— Task prompt —
Only some lines are wanted. Transcribe, exactly, the lines below from the line with "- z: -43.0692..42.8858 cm" up to and including the line with "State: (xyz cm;".

** Opening Collected data block **

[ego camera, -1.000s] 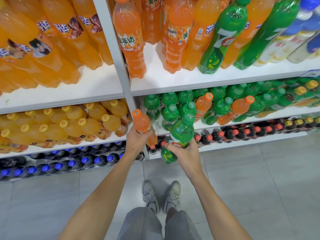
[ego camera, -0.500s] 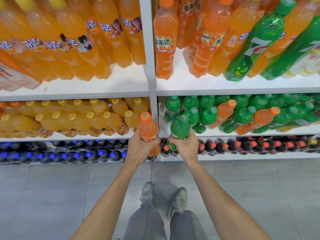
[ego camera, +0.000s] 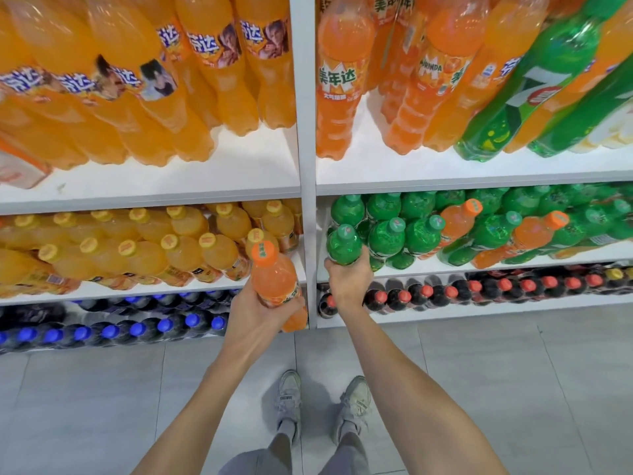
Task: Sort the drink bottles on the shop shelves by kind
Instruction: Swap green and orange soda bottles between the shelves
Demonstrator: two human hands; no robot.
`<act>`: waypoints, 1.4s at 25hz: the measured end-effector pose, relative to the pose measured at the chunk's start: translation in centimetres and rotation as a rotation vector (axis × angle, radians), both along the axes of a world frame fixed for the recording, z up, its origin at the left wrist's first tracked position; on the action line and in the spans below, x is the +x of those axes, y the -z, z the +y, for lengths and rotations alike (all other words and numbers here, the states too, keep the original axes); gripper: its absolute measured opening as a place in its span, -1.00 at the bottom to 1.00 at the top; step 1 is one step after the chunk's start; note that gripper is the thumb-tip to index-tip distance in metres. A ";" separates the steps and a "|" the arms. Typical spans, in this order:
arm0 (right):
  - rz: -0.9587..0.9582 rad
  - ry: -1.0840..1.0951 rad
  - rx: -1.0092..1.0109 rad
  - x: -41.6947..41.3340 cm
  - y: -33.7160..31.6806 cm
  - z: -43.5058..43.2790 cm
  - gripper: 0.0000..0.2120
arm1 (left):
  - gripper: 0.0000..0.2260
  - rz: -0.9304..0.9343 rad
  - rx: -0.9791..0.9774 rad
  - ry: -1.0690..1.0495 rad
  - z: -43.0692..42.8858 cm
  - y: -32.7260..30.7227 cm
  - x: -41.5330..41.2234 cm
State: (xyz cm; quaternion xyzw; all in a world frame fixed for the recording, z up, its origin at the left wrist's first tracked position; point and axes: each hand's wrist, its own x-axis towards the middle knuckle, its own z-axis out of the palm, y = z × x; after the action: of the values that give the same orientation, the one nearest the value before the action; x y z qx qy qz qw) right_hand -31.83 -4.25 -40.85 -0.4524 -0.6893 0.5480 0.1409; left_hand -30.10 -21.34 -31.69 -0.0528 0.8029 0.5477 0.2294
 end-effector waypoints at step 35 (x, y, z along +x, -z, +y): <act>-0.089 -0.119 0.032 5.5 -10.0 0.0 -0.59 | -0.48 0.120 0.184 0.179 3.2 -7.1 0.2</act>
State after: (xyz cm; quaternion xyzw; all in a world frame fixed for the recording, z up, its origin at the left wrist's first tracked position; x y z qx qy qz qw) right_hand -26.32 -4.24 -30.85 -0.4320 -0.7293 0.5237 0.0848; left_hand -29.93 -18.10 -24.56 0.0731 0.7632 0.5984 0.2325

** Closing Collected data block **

— Exercise response —
  - z: -43.0692..42.8858 cm
  - y: -32.7260..30.7227 cm
  - x: -41.5330..41.2234 cm
State: (xyz cm; quaternion xyzw; all in a world frame fixed for the recording, z up, its origin at the left wrist's first tracked position; point and axes: each hand's wrist, its own x-axis towards the middle knuckle, its own z-axis out of the palm, y = z × x; after the action: of the values that give the same orientation, the one nearest the value before the action; x y z qx qy qz qw) right_hand -31.83 -4.25 -40.85 -0.4524 -0.6893 0.5480 0.1409; left_hand -30.10 -21.34 -31.69 -0.0528 0.8029 0.5477 0.2294

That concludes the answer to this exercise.